What to produce:
Copy down all of the data underneath, exactly as shown.

Extracted data entries:

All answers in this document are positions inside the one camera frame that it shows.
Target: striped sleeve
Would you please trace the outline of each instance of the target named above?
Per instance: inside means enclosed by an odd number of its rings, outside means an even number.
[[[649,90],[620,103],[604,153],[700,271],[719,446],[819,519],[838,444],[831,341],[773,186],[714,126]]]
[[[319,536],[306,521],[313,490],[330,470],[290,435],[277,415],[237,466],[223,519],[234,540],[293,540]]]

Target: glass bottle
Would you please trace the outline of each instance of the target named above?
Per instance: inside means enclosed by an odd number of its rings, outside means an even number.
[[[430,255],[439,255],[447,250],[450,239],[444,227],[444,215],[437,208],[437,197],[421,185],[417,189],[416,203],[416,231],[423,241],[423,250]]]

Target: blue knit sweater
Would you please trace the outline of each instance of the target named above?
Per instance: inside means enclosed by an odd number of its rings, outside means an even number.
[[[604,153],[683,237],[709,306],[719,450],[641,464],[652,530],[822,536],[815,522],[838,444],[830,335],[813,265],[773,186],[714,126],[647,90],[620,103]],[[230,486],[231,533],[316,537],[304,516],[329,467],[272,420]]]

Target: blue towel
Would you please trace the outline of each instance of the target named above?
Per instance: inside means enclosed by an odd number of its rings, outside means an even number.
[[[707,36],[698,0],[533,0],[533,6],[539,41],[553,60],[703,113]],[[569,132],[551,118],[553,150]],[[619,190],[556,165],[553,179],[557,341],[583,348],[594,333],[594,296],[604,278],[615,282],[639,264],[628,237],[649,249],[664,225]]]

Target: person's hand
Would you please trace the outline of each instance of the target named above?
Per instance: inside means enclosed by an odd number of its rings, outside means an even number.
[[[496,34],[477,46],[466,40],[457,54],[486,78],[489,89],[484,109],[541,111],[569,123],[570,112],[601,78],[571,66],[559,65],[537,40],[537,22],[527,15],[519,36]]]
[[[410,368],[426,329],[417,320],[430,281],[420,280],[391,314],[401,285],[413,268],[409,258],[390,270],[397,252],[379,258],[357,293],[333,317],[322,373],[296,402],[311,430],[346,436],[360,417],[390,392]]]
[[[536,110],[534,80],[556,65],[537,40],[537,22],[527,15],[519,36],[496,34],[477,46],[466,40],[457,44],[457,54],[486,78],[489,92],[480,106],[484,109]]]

Answer for this exercise:
All answers in this document are positions inside the one camera frame that it shows.
Target: striped sleeve
Would you please trace the outline of each instance of the target named above?
Per instance: inside means enclosed by an odd number of its rings, outside means an even number.
[[[649,90],[620,103],[604,153],[700,271],[719,446],[819,519],[838,444],[831,341],[773,186],[714,126]]]
[[[319,536],[306,521],[313,490],[330,470],[290,435],[277,415],[237,466],[223,519],[234,540],[293,540]]]

Target: glass bottle
Would you please trace the outline of each instance of the target named above?
Per instance: inside means enclosed by an odd number of its rings, outside means an even number.
[[[430,255],[439,255],[447,250],[450,239],[444,227],[444,215],[437,208],[437,197],[421,185],[417,189],[416,203],[416,231],[423,241],[423,250]]]

Target: blue knit sweater
Would you please trace the outline of each instance of the target named above?
Per instance: inside means enclosed by an odd number of its rings, outside means an even number.
[[[604,153],[683,237],[709,306],[719,450],[641,464],[652,530],[822,536],[815,522],[838,444],[830,335],[813,265],[773,186],[714,126],[647,90],[620,103]],[[230,486],[231,533],[316,537],[304,516],[329,467],[272,420]]]

Target: blue towel
Would you please trace the outline of each instance of the target named above?
Per instance: inside means enclosed by an odd number of its rings, outside means an even number.
[[[707,36],[698,0],[533,0],[533,6],[539,41],[553,60],[703,113]],[[569,132],[551,118],[553,150]],[[619,190],[556,165],[553,179],[557,341],[583,348],[594,333],[594,296],[604,278],[615,282],[639,264],[628,237],[649,249],[664,225]]]

Target: person's hand
Would you please trace the outline of each instance of the target named above?
Per instance: inside means enclosed by an odd number of its rings, outside means an even number.
[[[496,34],[477,46],[466,40],[457,54],[486,78],[489,89],[484,109],[541,111],[569,123],[570,112],[601,78],[571,66],[559,65],[537,40],[537,22],[527,15],[519,36]]]
[[[410,368],[426,329],[417,320],[430,281],[420,280],[391,314],[401,285],[413,268],[409,258],[390,270],[397,252],[379,258],[357,293],[333,317],[322,373],[296,402],[311,430],[346,436],[360,417],[390,392]]]
[[[536,110],[534,80],[556,65],[537,40],[537,22],[527,15],[519,36],[496,34],[477,46],[466,40],[457,44],[457,54],[486,78],[489,92],[480,106],[484,109]]]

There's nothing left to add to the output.